Лаврентьев широко раскинул руки, выражая крайнее сожаление.
– Мне очень жаль.
Стерхова понимала, что ей осталось только уйти, но она так легко не сдавалась. У нее оставалось достаточно вопросов, которые стоило задать этому самовлюбленному павлину.
– В каких отношениях вы были с Тепляковой?
– Имеется в виду нечто личное? – уточнил Лаврентьев.
– Не только это, но было бы интересно знать.
– Я не особенно выделял ее среди прочих актрис. Тамила была значительно старше меня.
– Сколько вам было лет в момент ее гибели?
– Лет двадцать пять… – Он закатил глаза, словно подсчитывая, после чего тряхнул уложенной шевелюрой. – Да! Мне было двадцать пять лет.
– Значит, разница в возрасте составляла более пятнадцати лет. Наверное, Теплякова считала вас малолеткой? – Задавая этот вопрос, Анна пристально глядела в лицо артиста.
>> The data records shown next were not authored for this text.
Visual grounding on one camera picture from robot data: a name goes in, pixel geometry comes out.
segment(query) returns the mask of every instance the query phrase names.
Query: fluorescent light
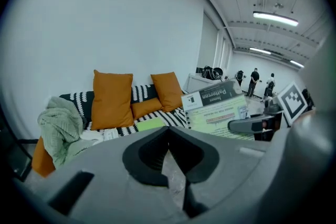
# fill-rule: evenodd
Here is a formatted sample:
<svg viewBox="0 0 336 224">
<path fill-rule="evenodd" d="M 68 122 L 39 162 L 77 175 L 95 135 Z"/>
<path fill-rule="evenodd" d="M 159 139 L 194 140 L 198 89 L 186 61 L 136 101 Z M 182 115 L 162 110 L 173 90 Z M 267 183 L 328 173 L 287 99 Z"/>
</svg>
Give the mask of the fluorescent light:
<svg viewBox="0 0 336 224">
<path fill-rule="evenodd" d="M 297 20 L 294 20 L 294 19 L 291 19 L 285 16 L 273 14 L 273 13 L 253 12 L 253 17 L 260 18 L 260 19 L 267 19 L 267 20 L 275 20 L 277 22 L 281 22 L 281 23 L 288 24 L 291 26 L 297 26 L 299 24 Z"/>
<path fill-rule="evenodd" d="M 259 50 L 259 49 L 255 49 L 255 48 L 250 48 L 250 50 L 255 50 L 257 52 L 262 52 L 264 54 L 271 54 L 269 51 L 265 51 L 265 50 Z"/>
<path fill-rule="evenodd" d="M 290 62 L 291 62 L 292 64 L 298 66 L 298 67 L 305 67 L 305 66 L 303 66 L 302 64 L 300 64 L 300 63 L 298 63 L 298 62 L 295 62 L 295 61 L 293 61 L 293 60 L 290 60 Z"/>
</svg>

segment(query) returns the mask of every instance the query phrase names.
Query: backpack
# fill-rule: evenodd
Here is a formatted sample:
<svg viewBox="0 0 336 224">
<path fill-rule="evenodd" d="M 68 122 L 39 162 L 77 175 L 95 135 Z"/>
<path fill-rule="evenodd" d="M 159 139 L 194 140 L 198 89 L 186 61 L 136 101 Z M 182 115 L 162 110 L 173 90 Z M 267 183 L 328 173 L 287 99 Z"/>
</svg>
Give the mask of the backpack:
<svg viewBox="0 0 336 224">
<path fill-rule="evenodd" d="M 211 68 L 205 66 L 202 70 L 202 78 L 211 79 L 211 80 L 222 80 L 223 71 L 220 68 Z"/>
<path fill-rule="evenodd" d="M 274 82 L 273 81 L 271 81 L 270 83 L 268 83 L 268 88 L 270 90 L 273 90 L 273 87 L 274 87 Z"/>
<path fill-rule="evenodd" d="M 243 79 L 243 74 L 244 74 L 244 72 L 242 72 L 241 70 L 238 71 L 238 73 L 237 73 L 237 80 L 242 80 Z"/>
</svg>

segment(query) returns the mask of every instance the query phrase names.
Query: green paper
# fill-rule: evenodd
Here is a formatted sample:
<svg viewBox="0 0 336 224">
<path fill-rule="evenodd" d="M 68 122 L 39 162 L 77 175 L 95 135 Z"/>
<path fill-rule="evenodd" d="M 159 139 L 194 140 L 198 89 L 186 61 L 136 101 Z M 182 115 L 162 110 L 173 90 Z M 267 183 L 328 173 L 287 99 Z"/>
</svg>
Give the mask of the green paper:
<svg viewBox="0 0 336 224">
<path fill-rule="evenodd" d="M 163 121 L 160 118 L 155 118 L 151 120 L 146 120 L 142 122 L 138 122 L 137 125 L 139 132 L 157 128 L 157 127 L 162 127 L 165 126 Z"/>
</svg>

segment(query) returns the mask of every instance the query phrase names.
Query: standing person
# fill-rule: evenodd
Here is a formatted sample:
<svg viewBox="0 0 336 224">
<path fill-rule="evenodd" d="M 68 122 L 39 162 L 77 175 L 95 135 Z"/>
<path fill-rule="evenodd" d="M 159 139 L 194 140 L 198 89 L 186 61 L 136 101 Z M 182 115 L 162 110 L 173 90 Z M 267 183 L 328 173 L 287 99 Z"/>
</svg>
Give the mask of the standing person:
<svg viewBox="0 0 336 224">
<path fill-rule="evenodd" d="M 235 75 L 236 80 L 239 83 L 239 86 L 241 86 L 241 82 L 243 81 L 243 74 L 244 72 L 242 72 L 241 70 L 237 72 L 237 74 Z"/>
<path fill-rule="evenodd" d="M 256 84 L 259 80 L 259 73 L 257 72 L 258 69 L 255 68 L 254 71 L 251 74 L 251 81 L 250 81 L 250 85 L 248 86 L 248 92 L 247 92 L 247 97 L 252 97 L 253 92 L 254 92 L 254 88 L 256 87 Z"/>
<path fill-rule="evenodd" d="M 272 96 L 272 91 L 275 86 L 274 73 L 271 74 L 271 77 L 267 80 L 266 84 L 264 99 L 261 102 L 264 102 L 268 96 Z"/>
</svg>

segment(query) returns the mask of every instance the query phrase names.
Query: large orange pillow
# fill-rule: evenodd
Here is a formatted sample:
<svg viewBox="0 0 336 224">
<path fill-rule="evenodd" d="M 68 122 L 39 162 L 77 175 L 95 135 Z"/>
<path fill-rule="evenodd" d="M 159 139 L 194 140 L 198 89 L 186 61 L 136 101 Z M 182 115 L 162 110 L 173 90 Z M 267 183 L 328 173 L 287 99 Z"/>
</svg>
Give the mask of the large orange pillow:
<svg viewBox="0 0 336 224">
<path fill-rule="evenodd" d="M 152 74 L 151 77 L 163 106 L 162 111 L 170 112 L 182 106 L 182 90 L 174 72 Z"/>
<path fill-rule="evenodd" d="M 145 116 L 149 113 L 161 110 L 162 104 L 158 98 L 155 97 L 147 101 L 131 104 L 131 109 L 134 119 L 137 120 L 138 118 L 141 118 L 142 116 Z"/>
<path fill-rule="evenodd" d="M 134 124 L 131 111 L 133 74 L 94 71 L 92 130 L 128 127 Z"/>
</svg>

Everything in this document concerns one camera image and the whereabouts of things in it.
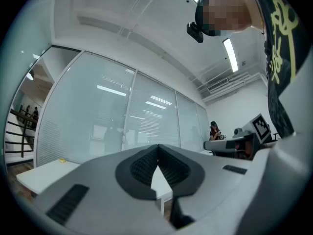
glass wall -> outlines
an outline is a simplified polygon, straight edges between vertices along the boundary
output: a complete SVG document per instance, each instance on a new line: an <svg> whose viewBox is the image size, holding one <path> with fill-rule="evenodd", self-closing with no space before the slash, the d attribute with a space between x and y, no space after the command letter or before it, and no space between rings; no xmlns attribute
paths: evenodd
<svg viewBox="0 0 313 235"><path fill-rule="evenodd" d="M209 119L207 117L206 110L201 107L199 104L196 104L197 113L198 113L198 119L200 124L200 130L201 130L201 138L202 143L205 141L210 140L210 124Z"/></svg>
<svg viewBox="0 0 313 235"><path fill-rule="evenodd" d="M196 104L177 93L180 144L183 149L200 152L202 148Z"/></svg>
<svg viewBox="0 0 313 235"><path fill-rule="evenodd" d="M68 68L45 107L37 166L74 163L121 151L134 70L84 52Z"/></svg>
<svg viewBox="0 0 313 235"><path fill-rule="evenodd" d="M125 149L155 143L179 146L175 91L138 73L126 130Z"/></svg>
<svg viewBox="0 0 313 235"><path fill-rule="evenodd" d="M200 152L208 139L204 108L134 69L84 52L43 109L36 161L81 164L158 143Z"/></svg>

black grille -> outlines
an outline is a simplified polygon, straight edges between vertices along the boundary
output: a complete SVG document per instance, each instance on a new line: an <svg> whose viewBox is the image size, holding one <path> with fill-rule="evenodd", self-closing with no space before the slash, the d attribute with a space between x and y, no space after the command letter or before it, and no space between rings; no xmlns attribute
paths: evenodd
<svg viewBox="0 0 313 235"><path fill-rule="evenodd" d="M190 167L168 152L159 149L158 159L158 165L171 188L189 176Z"/></svg>
<svg viewBox="0 0 313 235"><path fill-rule="evenodd" d="M239 174L243 174L245 175L247 169L243 169L243 168L240 168L240 167L235 167L235 166L232 166L232 165L225 165L223 167L223 169L225 170L229 170L229 171L232 171L232 172L236 172L236 173L239 173Z"/></svg>
<svg viewBox="0 0 313 235"><path fill-rule="evenodd" d="M155 149L132 163L131 174L135 179L150 187L156 167L157 150Z"/></svg>
<svg viewBox="0 0 313 235"><path fill-rule="evenodd" d="M60 225L64 225L86 195L88 187L74 185L46 214Z"/></svg>

person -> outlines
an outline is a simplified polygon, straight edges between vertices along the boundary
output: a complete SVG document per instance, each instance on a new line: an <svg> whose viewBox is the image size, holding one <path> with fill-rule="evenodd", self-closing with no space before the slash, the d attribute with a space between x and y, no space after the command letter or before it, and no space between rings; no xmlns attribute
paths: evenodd
<svg viewBox="0 0 313 235"><path fill-rule="evenodd" d="M210 141L221 139L221 132L215 121L211 122Z"/></svg>
<svg viewBox="0 0 313 235"><path fill-rule="evenodd" d="M312 47L298 15L305 14L299 3L292 1L292 5L289 0L198 0L195 13L198 29L208 36L229 35L247 28L264 35L268 110L282 138L291 135L293 127L278 98L295 79Z"/></svg>
<svg viewBox="0 0 313 235"><path fill-rule="evenodd" d="M38 113L38 108L37 108L37 107L35 107L35 110L34 110L34 113L33 113L33 119L34 119L34 120L36 120L36 121L38 121L38 116L39 116L39 113ZM36 123L34 123L34 122L32 122L32 124L31 124L31 128L35 129L35 128L36 128L36 126L37 126L37 124L36 124Z"/></svg>
<svg viewBox="0 0 313 235"><path fill-rule="evenodd" d="M26 111L25 111L25 116L28 117L28 112L30 109L30 105L27 106Z"/></svg>

desk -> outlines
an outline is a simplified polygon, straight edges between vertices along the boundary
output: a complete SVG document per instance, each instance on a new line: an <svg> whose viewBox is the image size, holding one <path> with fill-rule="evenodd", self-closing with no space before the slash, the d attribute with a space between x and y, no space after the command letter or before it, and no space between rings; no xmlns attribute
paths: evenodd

Он преувеличенно скромно потупился.
– Не знаю, не знаю… Если быть откровенным, одно время мне казалось, что Теплякова мною увлечена.
– Когда это было? – спросила Стерхова. – Задолго до ее гибели?
– Как раз накануне.
– Вы отвечали ей взаимностью?
– Я не обсуждаю подобные темы, – холодно обрубил Лаврентьев.
– Тогда еще один вопрос… Где вы были перед тем, как встать у задника за правой кулисой?
Он вскинул руки и театрально расхохотался.
– Вы действительно считаете, что я могу это вспомнить?
В это время в гримерку заглянул актер в кружевном жабо с остатками грима на лице:
– Николай Петрович, нас ждут в буфете!
– Сейчас, сейчас… – Лаврентьев поднялся и сверху вниз посмотрел на Стерхову. – Надеюсь, у вас больше нет вопросов.
– На сегодня, пожалуй, все, – ответила она и, выдержав паузу, снова заговорила: – В следующий раз, когда придете ко мне в управление, советую вспомнить, где вы были до того, как встали за кулисой у задника.
Беседу с Комогоровой в тот вечер Анне пришлось отложить, поскольку та после спектакля побежала в буфет обмывать премьеру.
Посчитав, что разговора с Лаврентьевым хватило с излишком, Анна поехала домой. Там она долго сидела за ноутбуком, изучая электронную копию старых показаний Лаврентьева и что-то записывала в блокнот.
Глава 10Все решали секунды
Машинист сцены Гончаренко явился в кабинет Стерховой в девять часов утра, сел на стул, опустил голову и уставился в пол.
– Надеюсь, что сегодня вы более расположены к разговору? – спросила Стерхова.
– А у меня есть выбор? – ответил он.
– Тогда пройдемся по вашим показаниям тридцатилетней давности, и вы проясните для меня кое-какие моменты.
– Если вспомню… – буркнул Гончаренко.
– Что?
– Времени, говорю, много прошло, – сказал он чуть громче.